You know, I never worry too much about my outdoor plants getting cold damage in the fall. I'm conscientious enough to start bringing them in early, one by one, and lackadaisical enough that if a couple get left outside too long, I don't stress out. Today... tomorrow... I'll make it happen.
The outdoor crowd, back from a poolside-summer. The chlorotic Datura will be overwintered, dormant, in my basement. The others are in for a long haul.
But my great fear... my redoubtable fear... is heat. My apartment has radiators, which are controlled my my landlord. He is a kind and benevolent overlord not to freeze our asses out, and also the heat is free, so I really can't complain. BUT, here I go. When I first heard that bubbly hiss of the radiators kicking on this morning, I went directly into amber-alert.
CLEAR THE RADIATORS AND THE PERIMETER!
GET THE CALATHEAS TO SAFETY!
SECURE THE HUMIDIFIERS!
THE FERNS! SWEET ZOMBIE JESUS... WHERE ARE THE FERNS?!!
Just in time, my 30 gallon seedling incubator was re-appropriated to serve as a winter humidity chamber, so any fern or tender plant less than five inches wide and twenty inches high has a real shot at surviving this winter. The others had better evolve REAL fast.
Good luck, Maranta. You're gonna need it.
Meanwhile, I finally found a greenhouse that was willing to babysit my Philodendron ('Black Cardinal?') for the winter, or as they call it, the "semester." The price, while very reasonable, was still too steep for yours truly, and so the philodendron is staying home once again (Sorry, buddy, no semester abroad in a tropical spa for you).

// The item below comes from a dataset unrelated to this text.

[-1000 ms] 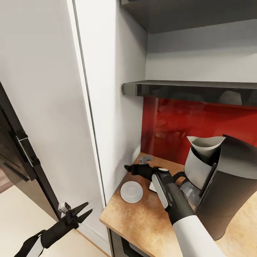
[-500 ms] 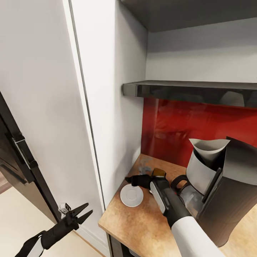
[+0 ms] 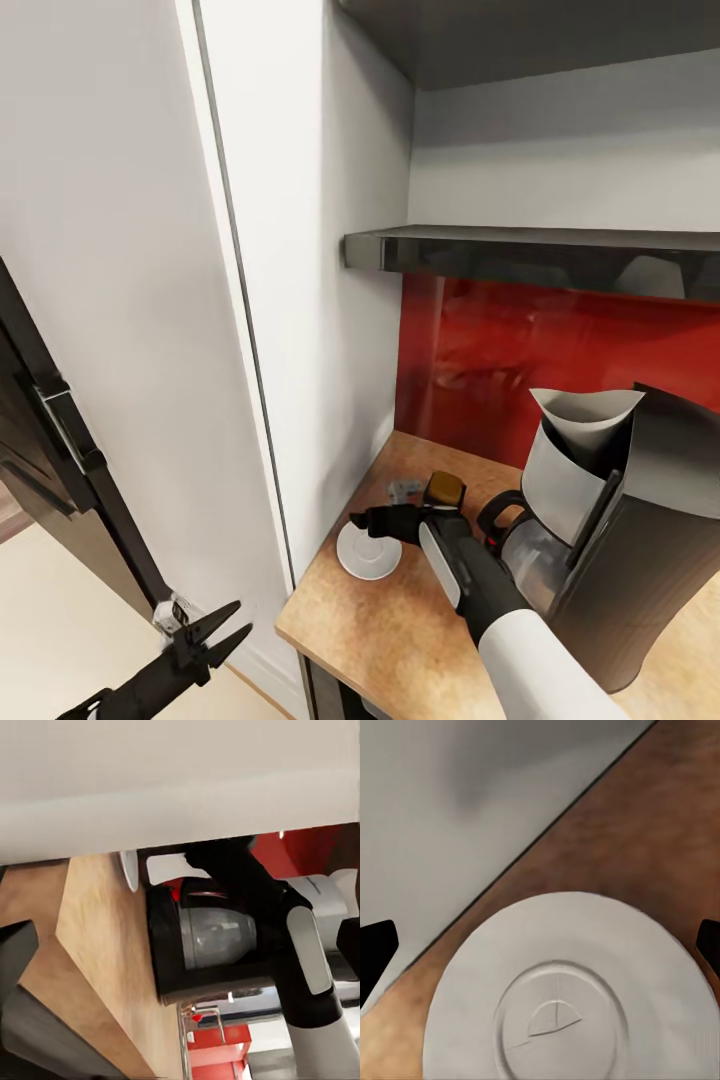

photo credit to my Tweesy, taken with her i-phone. Holler from yer girl, Twees!
So folks in the Chicago area... get 'em inside. Get 'em quarantined and treated for pests.... then get ready for the humidity crisis.
Well, I've added another minion to my crew. This fearsome beast is Remy LeBeau... six months, and five pounds, of pure destruction. Like any baby, he eats several times a day, wakes me up in the night crying, and constantly wants to be held. Unlike a baby, he is agile, lightning fast, and really sharp at the corners. He's a fanged, concealed-razor carrying ninja-baby, and my whole apartment is his dojo. The houseplants and stemware have sustained massive losses. Needless to say, I think it's cute.
You learn well, young grasshopper.
Felines, I have found, have a natural affinity to plant murder... or just murder in general, I guess. Also, being independent and low-maitenance means that they themselves are resistant to accidental assassination. You don't see any puppies or parakeets around here. Evil scientists don't have the necessary skills to keep most pets alive. Flying monkeys? Yes. Goldfish? No.
Meh, I guess I didn't need that Yucca anyway.
Speaking of lack of nurturance, my other henchman (henchwoman, actually) is less-than-thrilled with our new acquisition.
Now that she's laid the smackdown on him a few times, they're getting along really well. He understands... she's alpha minion, he's beta. She's Bellatrix Lestrange, he's... I don't know, Fenrir Greyback or somebody.
Anyway, look what he did to this Calliandra, and the Monstera beside it. I'll never put the vacuum away again. Not even in kindergarten, and he's already defoliating at a third-grade level! I'm so proud.